Shopping mall in Myrtle Beach, South Carolina, US

Coastal Grand Mall is 1047732 sqft super-regional shopping mall is located in Myrtle Beach, South Carolina, located off of US Highway 17 and Harrelson Blvd. and was built in 2004. It is the second largest mall in the state behind the Haywood Mall in Greenville. The mall's anchors include Belk, Dillard's, and JCPenney with Dick's Sporting Goods/Golf Galaxy, Old Navy, and Books-A-Million being "junior anchors." There are over 170 specialty stores and a 14 screen Cinemark movie theater located off of the food court.

The mall carries a tropical and beach theme throughout, with a boardwalk theme in the food court. The mall also has an outside entertainment pavilion, which houses various restaurants and stores. There are also several out-parcels to the mall, including many restaurants and various other stores.

==History==
The mall which opened in 2004, was constructed under the development of CBL & Associates Properties in partnership with Burroughs and Chapin, who also owned the former Myrtle Square Mall, which closed upon the opening of Coastal Grand. The mall was designed by the architectural firm MSTSD from Atlanta, GA. The original planned name for the mall was "Mall Of South Carolina." It quickly became the dominant mall in the Myrtle Beach area.
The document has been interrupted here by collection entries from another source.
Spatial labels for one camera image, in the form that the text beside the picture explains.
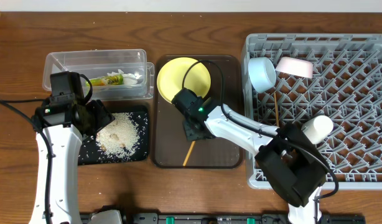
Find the white tissue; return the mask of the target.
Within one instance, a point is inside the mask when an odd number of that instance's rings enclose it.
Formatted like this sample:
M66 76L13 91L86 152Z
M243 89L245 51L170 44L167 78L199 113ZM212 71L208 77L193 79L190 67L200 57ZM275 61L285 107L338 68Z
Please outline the white tissue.
M109 77L110 85L135 85L138 83L139 79L142 77L138 73L124 73L121 69L117 72L107 73Z

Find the wooden chopstick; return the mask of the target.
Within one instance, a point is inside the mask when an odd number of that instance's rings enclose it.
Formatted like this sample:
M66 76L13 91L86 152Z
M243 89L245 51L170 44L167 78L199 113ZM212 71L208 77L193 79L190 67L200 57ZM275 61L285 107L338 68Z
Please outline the wooden chopstick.
M190 157L190 155L191 155L191 153L193 151L194 146L195 146L195 141L192 141L191 145L190 145L190 147L189 147L189 149L187 151L187 155L186 155L186 157L185 157L185 159L183 161L183 164L182 164L184 167L187 165L187 163L189 161L189 157Z
M275 117L276 117L276 126L280 127L280 124L279 124L279 110L278 110L278 105L277 105L276 92L274 92L274 111L275 111Z

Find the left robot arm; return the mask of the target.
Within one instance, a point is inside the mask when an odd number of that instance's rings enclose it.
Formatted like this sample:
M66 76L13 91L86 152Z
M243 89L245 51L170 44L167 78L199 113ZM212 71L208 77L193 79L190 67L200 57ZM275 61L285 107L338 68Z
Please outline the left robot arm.
M74 94L51 96L35 110L39 152L31 223L81 223L78 156L83 142L114 120L100 100Z

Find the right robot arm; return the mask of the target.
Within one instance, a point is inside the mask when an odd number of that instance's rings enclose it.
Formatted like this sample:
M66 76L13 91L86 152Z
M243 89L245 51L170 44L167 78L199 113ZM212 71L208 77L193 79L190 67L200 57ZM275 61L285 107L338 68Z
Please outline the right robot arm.
M319 223L319 202L337 193L338 180L310 139L292 123L279 128L181 89L172 104L206 138L223 138L248 151L273 190L289 205L290 223Z

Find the green orange snack wrapper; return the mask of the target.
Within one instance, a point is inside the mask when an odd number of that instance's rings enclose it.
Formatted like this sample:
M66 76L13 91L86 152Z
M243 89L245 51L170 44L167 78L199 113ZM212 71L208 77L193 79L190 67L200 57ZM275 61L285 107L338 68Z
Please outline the green orange snack wrapper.
M104 76L100 78L90 79L90 84L92 86L113 86L113 85L123 85L124 78L121 74Z

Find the white pink bowl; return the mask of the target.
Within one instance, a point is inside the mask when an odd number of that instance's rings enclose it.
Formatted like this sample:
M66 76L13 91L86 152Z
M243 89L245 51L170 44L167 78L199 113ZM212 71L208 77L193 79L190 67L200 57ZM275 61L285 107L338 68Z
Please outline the white pink bowl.
M275 70L302 78L312 78L313 63L297 58L283 57L278 62Z

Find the white cup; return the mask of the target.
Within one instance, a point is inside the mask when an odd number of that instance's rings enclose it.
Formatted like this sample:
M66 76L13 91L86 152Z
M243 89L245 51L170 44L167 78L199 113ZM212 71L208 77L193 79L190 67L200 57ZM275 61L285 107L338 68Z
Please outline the white cup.
M322 142L333 130L333 121L325 115L319 115L302 125L302 132L312 144Z

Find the light blue bowl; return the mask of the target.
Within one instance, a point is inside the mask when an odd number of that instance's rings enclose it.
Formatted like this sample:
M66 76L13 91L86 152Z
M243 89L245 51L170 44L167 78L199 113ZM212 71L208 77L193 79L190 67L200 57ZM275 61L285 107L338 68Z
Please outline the light blue bowl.
M253 88L258 93L264 93L276 84L274 65L266 57L251 58L248 62L248 74Z

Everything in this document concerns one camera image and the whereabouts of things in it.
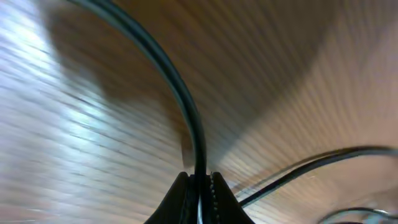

In March 2008, JCPenney opened a new 105000 sqft store. This was the chain's second store in Myrtle Beach, as it continued to operate its older store at Myrtle Beach Mall, but closed in April 2020.

In 2019, Dicks Sporting Goods announced it would be relocating to a new wing near Dillard's, it also received a Golf Galaxy location as well. The former Dicks building is occupied by Wilmington, North Carolina–based Flip N Fly Trampoline Park, this is the second location of the trampoline park chain as they have a location at Mayfaire Town Center (also owned and managed by CBL Properties) in Wilmington.

On July 6, 2020, it was announced that the mall has filed a lawsuit against Bed Bath and Beyond saying that the retailer owes about $72,000 worth of rent which it hasn't paid in April, May or June. The store occupied more than 25,000 square feet of the mall. By 2023, Bed Bath and Beyond had closed down, being temporarily replaced that October by Spirit Halloween. In 2024, it was announced that Crunch Fitness would be opening a new location in the space. The grand opening was held on February 11, 2025.

On November 8, 2020, it was announced that Sears would be closing as part of a plan to close seven stores nationwide. The store closed on January 24, 2021. The Sears was temporarily a Spirit Halloween in 2025. The Sears store and the auto center stores remain vacant as of 2026.